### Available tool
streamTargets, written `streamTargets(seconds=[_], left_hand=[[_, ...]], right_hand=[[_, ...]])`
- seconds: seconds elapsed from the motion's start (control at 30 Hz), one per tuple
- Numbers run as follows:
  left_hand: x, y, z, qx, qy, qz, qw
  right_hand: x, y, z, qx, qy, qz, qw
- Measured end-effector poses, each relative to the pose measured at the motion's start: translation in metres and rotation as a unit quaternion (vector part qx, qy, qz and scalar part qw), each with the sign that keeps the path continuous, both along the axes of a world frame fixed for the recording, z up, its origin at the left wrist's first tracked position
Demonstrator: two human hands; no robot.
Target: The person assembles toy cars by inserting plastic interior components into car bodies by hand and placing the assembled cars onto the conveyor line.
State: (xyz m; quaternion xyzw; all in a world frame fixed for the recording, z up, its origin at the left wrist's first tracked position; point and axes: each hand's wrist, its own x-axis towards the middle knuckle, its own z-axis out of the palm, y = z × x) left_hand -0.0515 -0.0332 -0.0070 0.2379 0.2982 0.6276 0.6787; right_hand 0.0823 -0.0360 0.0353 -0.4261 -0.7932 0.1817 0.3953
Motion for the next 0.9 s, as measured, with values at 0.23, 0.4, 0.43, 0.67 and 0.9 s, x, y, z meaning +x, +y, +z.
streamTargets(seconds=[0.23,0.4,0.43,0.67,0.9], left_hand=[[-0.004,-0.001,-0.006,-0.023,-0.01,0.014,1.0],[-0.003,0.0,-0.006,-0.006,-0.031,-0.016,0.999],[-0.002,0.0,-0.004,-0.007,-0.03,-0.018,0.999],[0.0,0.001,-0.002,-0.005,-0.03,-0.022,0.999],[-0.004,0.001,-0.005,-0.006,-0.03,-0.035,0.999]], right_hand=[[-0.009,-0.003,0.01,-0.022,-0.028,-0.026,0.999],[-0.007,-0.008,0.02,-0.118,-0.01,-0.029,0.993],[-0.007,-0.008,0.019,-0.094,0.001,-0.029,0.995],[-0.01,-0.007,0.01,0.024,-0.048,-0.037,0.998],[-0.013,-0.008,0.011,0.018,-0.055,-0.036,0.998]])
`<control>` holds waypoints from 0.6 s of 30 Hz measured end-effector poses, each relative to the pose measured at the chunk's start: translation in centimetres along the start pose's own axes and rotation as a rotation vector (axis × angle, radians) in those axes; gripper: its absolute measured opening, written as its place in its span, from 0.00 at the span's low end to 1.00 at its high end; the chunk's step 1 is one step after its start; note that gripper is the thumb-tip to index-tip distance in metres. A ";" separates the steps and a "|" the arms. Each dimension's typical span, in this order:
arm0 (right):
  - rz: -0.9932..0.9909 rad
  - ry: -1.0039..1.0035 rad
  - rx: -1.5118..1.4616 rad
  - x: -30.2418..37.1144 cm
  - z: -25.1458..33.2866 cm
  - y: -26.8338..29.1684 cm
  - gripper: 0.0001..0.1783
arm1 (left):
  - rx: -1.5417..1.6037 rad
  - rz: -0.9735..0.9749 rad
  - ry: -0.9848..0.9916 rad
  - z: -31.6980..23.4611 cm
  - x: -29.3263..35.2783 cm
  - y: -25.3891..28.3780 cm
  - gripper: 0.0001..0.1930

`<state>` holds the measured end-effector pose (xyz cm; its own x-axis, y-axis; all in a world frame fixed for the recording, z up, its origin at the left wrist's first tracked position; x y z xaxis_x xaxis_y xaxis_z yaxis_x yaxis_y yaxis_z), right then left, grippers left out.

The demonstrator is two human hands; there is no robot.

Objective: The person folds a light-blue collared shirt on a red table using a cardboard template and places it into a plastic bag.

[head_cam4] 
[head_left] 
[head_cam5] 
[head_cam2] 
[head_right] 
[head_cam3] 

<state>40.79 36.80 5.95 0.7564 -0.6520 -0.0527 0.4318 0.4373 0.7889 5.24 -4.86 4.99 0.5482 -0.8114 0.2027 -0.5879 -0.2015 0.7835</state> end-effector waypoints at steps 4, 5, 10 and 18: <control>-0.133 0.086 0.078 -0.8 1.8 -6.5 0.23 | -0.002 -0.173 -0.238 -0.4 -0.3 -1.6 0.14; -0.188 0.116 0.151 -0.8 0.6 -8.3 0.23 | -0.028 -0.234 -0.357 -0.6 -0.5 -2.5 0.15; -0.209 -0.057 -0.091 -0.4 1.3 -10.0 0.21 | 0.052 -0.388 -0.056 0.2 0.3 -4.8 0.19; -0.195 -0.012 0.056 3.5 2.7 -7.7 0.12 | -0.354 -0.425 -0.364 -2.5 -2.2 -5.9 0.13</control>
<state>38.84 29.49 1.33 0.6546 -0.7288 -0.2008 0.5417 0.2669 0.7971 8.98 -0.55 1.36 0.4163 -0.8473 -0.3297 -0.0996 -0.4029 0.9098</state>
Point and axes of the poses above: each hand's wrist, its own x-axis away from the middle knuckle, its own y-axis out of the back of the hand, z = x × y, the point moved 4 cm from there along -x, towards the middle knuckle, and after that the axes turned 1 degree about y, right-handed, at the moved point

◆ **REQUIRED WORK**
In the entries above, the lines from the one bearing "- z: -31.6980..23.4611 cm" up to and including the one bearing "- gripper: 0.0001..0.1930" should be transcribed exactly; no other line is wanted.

◆ **TASK RESPONSE**
  - z: -31.6980..23.4611 cm
  - x: -29.3263..35.2783 cm
  - y: -25.3891..28.3780 cm
  - gripper: 0.0001..0.1930

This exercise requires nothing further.